Home values see biggest drop since 2008!
NEW YORK - May 9, 2011 - U.S. home values fell in the first quarter at the fastest rate since late 2008, real estate data firm Zillow said on Monday, suggesting that a bottom will not be seen until 2012 at the earliest.
Zillow said its home value index fell 3% in the first three months of the year from the previous quarter, and was down 8.2% year-over-year.
The number of homeowners under water - or those who owe more on the mortgage than their house is currently worth - amounted to 28.4% of single-family homeowners, representing a peak since Zillow began calculating the data in 2009.
That was up from 27% in the fourth quarter of last year.
Foreclosures also rose, following the moratoriums that had been in place in late 2010. In March, one out of every 1,000 homes was in foreclosure.
Given all those factors, it is unlikely home values will reach a bottom this year, Zillow said, and the firm pushed its forecast out to 2012.
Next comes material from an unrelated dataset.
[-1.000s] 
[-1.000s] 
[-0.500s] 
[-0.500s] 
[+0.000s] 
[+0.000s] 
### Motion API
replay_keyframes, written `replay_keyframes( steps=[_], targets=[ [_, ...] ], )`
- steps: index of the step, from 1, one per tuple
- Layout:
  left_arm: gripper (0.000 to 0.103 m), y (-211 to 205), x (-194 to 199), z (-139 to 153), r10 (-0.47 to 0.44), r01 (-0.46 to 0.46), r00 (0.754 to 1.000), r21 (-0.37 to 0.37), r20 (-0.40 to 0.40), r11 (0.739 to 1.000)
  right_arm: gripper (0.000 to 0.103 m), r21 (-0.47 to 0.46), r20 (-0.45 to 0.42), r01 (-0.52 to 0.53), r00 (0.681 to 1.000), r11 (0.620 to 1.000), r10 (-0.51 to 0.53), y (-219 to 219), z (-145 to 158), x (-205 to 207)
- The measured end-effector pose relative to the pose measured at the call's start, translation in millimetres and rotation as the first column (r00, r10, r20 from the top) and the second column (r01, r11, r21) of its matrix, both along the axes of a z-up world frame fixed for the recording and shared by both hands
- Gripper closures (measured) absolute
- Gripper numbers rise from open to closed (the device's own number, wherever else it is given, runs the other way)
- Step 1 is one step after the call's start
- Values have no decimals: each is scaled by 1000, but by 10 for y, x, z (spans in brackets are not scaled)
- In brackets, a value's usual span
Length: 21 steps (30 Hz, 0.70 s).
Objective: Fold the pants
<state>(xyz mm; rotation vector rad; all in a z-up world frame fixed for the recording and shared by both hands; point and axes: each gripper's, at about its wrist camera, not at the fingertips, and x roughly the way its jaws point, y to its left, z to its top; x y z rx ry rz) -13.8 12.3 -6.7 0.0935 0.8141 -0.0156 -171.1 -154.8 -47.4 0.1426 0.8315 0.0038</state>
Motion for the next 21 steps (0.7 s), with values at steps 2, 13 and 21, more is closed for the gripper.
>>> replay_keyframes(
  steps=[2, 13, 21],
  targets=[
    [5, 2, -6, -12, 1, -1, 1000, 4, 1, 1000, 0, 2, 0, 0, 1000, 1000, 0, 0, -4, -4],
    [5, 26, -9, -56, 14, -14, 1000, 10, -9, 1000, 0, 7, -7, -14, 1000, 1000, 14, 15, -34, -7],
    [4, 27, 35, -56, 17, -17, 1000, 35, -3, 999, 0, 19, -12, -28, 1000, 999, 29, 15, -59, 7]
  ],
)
"Home value declines are currently equal to those we experienced during the darkest days of the housing (Depr)ession. With accelerating declines during the first quarter, it is unreasonable to expect home values to return to stability by the end of 2011," Zillow chief economist Stan Humphries said in a statement.
Almost all of the 132 markets covered by Zillow saw home value declines. Only Fort Myers in Florida, Champaign-Urbana in Illinois, and Honolulu, Hawaii, managed quarterly increases.